Доктор, сообщивший мне результаты «кроличьего теста»[8]
, приятельствовал с тетей Джин и сказал, что может «помочь». Помощь эта заключалась в пристройстве меня в дом для незамужних матерей недалеко от города, которым заправлял его друг. «Всё остальное, – благочестиво заметил он, – нелегально».С ужасом я перебирала в голове истории о мясниках и абортариях из газеты «Дейли Ньюс», которые слышала в школе и в пересказе подруг. О дешевых абортах на кухонных столах. Фрэнси – подруга Джин – умерла в прошлом году по пути в больницу после попытки выскоблиться ручкой художественной кисточки номер один.
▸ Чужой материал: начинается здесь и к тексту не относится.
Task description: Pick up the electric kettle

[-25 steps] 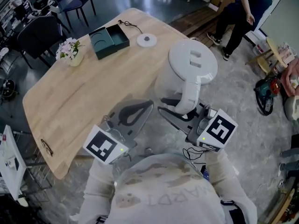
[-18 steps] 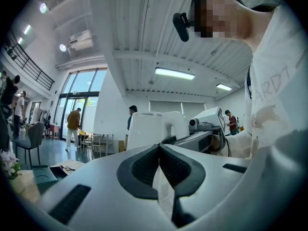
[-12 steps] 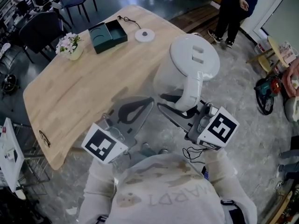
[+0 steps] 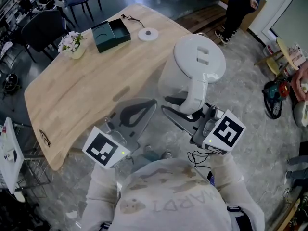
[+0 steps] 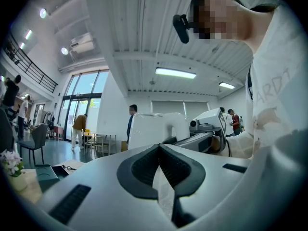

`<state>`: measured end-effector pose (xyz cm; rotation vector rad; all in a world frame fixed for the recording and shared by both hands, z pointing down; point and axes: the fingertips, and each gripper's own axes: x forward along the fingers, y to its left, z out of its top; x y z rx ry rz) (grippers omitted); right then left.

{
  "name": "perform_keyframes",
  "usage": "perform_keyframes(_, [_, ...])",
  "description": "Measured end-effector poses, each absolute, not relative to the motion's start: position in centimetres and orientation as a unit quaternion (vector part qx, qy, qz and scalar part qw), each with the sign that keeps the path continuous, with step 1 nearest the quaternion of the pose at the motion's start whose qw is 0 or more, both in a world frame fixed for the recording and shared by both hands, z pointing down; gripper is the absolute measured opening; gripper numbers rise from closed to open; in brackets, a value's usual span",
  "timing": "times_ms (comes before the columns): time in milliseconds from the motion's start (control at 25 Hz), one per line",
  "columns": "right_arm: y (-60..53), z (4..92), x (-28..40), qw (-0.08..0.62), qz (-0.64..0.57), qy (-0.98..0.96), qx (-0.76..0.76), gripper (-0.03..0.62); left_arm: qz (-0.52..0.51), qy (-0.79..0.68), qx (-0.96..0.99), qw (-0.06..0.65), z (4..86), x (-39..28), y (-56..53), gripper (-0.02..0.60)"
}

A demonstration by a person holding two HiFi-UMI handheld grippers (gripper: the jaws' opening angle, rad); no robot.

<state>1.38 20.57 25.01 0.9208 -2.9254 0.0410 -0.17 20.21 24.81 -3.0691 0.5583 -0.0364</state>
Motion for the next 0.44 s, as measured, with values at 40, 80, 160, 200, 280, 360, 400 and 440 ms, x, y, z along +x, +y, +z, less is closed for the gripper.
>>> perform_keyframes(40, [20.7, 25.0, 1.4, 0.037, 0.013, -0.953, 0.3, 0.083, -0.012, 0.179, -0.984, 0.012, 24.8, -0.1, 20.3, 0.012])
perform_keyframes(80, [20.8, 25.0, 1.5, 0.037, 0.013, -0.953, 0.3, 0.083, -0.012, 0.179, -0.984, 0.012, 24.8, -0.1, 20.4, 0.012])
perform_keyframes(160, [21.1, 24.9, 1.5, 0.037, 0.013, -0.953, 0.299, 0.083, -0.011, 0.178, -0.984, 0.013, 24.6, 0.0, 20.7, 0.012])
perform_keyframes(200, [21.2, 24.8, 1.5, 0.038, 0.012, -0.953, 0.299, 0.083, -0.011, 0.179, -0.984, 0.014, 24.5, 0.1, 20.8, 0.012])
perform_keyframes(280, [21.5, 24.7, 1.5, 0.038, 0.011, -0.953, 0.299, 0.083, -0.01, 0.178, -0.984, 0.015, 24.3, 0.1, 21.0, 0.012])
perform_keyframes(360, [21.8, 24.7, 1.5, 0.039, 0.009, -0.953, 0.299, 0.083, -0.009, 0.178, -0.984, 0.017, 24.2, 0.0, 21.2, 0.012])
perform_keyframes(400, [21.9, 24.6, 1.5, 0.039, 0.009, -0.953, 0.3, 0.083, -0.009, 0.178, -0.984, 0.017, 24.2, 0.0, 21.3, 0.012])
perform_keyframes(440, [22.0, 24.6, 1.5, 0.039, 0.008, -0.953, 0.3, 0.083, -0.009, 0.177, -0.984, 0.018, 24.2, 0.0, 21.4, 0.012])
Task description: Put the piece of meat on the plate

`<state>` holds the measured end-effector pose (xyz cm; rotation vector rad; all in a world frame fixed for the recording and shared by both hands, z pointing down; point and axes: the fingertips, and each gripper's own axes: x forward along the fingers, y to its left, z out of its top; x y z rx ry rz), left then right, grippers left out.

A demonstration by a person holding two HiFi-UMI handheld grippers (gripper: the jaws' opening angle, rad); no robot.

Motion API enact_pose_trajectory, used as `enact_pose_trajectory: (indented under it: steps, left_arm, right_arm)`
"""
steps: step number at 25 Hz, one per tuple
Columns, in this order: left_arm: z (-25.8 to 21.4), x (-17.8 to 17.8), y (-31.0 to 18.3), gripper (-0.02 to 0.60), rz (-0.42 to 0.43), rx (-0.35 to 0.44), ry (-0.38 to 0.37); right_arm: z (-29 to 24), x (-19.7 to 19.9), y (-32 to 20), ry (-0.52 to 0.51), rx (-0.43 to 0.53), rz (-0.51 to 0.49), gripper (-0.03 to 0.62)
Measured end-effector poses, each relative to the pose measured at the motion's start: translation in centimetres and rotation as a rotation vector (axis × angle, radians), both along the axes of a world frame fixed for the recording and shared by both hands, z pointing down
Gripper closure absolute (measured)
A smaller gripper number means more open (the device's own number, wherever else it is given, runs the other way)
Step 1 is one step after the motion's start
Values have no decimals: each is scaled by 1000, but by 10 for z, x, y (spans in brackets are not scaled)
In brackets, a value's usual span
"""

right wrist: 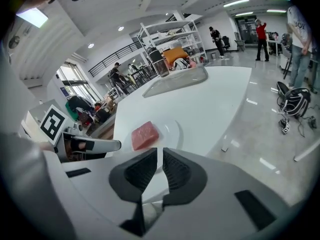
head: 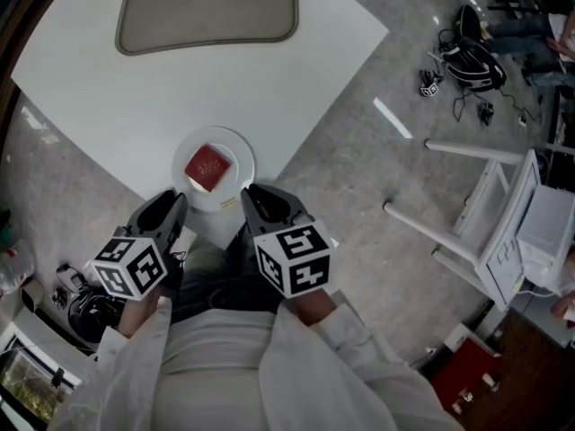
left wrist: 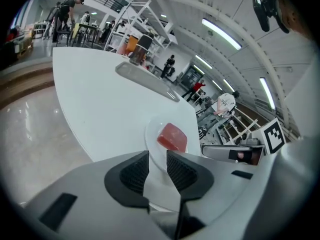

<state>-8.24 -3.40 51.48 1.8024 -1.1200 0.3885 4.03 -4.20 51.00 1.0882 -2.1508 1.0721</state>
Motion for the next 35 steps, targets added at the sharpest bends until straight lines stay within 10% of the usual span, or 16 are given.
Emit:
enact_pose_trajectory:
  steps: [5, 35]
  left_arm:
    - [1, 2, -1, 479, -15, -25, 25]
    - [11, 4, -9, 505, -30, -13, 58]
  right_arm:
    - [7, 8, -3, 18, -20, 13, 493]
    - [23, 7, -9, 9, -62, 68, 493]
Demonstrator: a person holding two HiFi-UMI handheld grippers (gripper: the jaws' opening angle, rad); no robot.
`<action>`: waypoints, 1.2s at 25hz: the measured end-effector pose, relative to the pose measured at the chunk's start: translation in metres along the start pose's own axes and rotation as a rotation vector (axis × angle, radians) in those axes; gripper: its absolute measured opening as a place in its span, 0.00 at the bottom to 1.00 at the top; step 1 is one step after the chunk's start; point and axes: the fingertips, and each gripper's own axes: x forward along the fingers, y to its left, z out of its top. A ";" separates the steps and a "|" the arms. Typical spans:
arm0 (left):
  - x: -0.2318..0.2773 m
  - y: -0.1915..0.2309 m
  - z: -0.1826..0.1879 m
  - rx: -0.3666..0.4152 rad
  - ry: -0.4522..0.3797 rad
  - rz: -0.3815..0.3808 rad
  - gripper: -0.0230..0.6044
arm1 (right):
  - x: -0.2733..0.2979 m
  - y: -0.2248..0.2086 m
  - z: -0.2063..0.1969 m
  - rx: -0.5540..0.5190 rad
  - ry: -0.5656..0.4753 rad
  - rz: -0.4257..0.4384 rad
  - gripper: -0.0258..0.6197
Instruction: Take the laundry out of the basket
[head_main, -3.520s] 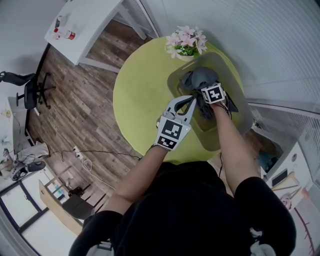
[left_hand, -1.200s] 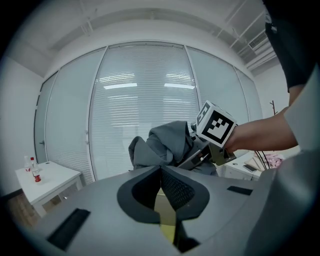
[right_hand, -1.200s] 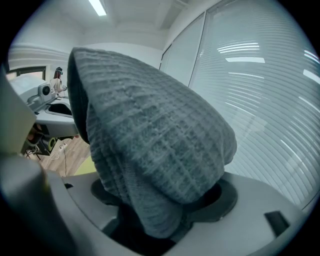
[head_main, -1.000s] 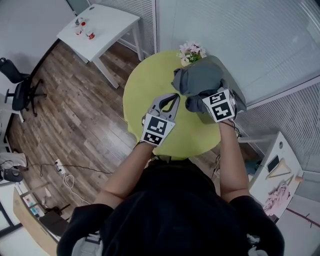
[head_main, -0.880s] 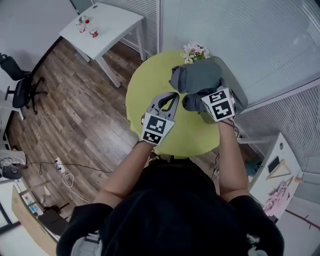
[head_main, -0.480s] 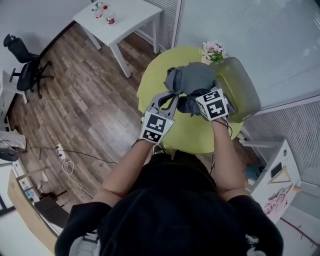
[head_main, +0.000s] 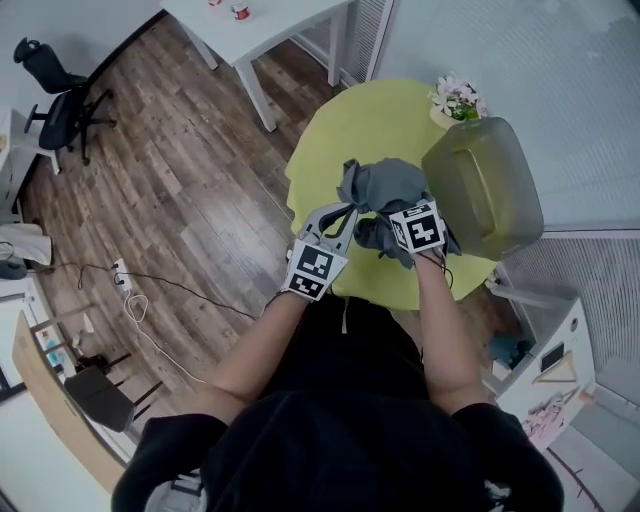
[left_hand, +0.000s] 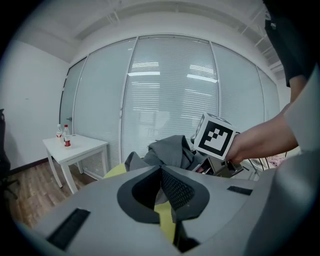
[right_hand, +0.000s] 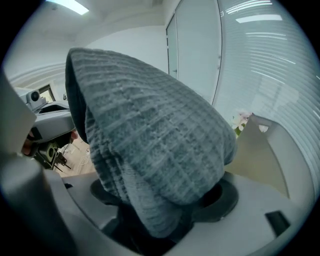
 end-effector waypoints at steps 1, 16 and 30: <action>0.003 -0.003 -0.007 -0.002 0.007 -0.004 0.05 | 0.006 -0.002 -0.010 0.015 0.020 0.006 0.64; 0.058 -0.008 -0.070 -0.085 0.129 0.019 0.05 | 0.091 -0.038 -0.074 0.102 0.161 0.071 0.64; 0.092 -0.002 -0.076 -0.130 0.158 0.038 0.05 | 0.133 -0.054 -0.079 0.132 0.135 0.104 0.65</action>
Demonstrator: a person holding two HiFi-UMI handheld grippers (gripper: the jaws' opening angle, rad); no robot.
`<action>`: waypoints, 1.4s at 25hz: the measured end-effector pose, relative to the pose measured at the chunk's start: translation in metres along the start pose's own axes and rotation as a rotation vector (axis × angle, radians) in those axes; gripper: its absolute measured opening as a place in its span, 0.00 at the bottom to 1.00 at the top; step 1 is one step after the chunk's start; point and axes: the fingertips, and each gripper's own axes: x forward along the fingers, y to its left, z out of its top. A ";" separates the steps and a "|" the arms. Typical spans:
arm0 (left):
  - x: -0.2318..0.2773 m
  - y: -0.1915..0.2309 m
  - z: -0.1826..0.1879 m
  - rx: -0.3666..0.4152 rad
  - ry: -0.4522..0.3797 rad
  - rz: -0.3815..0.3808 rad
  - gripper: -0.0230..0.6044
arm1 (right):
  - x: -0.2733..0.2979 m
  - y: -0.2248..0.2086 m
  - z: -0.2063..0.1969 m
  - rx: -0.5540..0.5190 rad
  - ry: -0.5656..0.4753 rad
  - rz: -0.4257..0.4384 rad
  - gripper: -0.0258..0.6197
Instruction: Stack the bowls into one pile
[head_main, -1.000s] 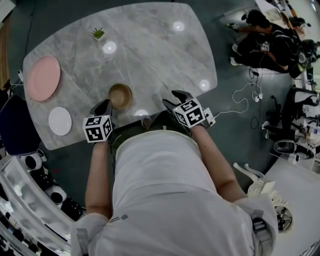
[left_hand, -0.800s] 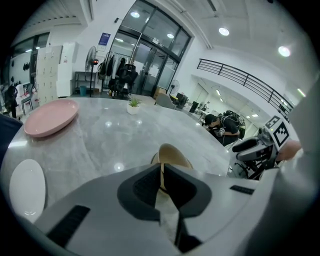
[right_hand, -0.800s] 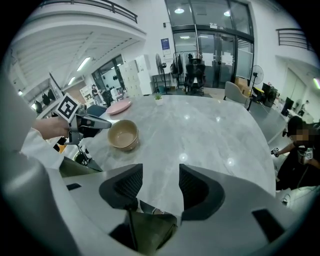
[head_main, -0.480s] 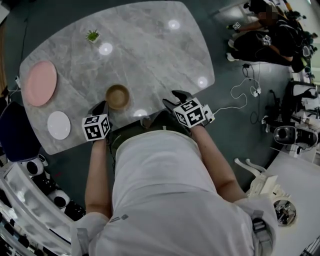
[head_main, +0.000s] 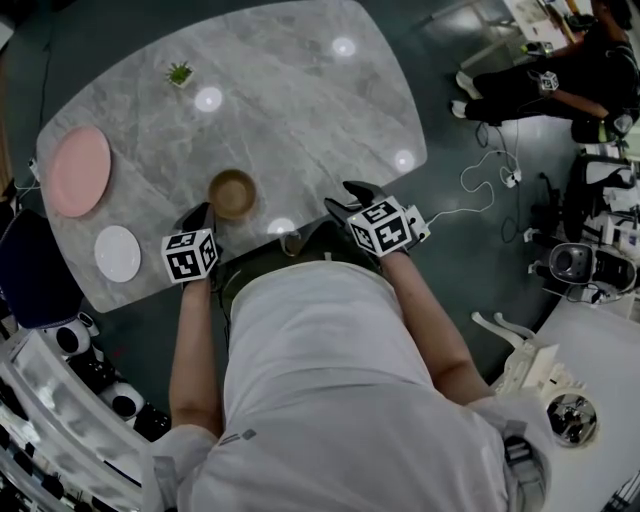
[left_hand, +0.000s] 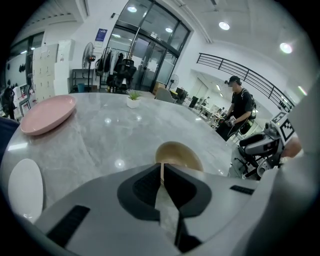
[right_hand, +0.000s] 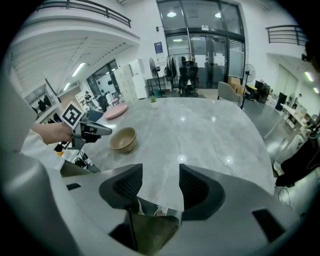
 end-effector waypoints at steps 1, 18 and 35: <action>-0.002 0.000 0.001 0.000 -0.003 0.003 0.07 | 0.000 0.000 0.002 0.000 -0.005 0.004 0.41; -0.070 0.007 0.019 -0.065 -0.126 0.084 0.04 | 0.016 0.055 0.068 -0.069 -0.142 0.177 0.23; -0.211 0.007 0.068 -0.069 -0.461 0.211 0.04 | -0.005 0.172 0.182 -0.300 -0.352 0.427 0.06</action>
Эти кошмары никто не выдумывал, и встречались они довольно часто. В коридорах неотложки я насмотрелась на жертв халтурных абортов, лежавших на окровавленных носилках.
К тому же у меня не было никаких связей.
По тусклым зимним улицам я шла к метро из кабинета врача, зная, что рожать не могу – это я знала с точностью, с неоспоримой уверенностью, какой прежде не ведала.
Девушка из Рабочей молодежной лиги, которая познакомила нас с Питером, когда-то делала аборт, но за триста долларов. Платил ее парень. У меня трехсот долларов не имелось, добыть их было негде, и я взяла с нее клятву хранить молчание, соврав, что ребенок не Питера. Надо было действовать – и поскорее.
Касторовое масло и дюжина таблеток бром-хинина не помогли.
После горчичных ванн я пошла сыпью, и от них толку тоже не было.
Не сработал и прыжок с парты в пустом классе Хантер – еще и очки едва не сломала.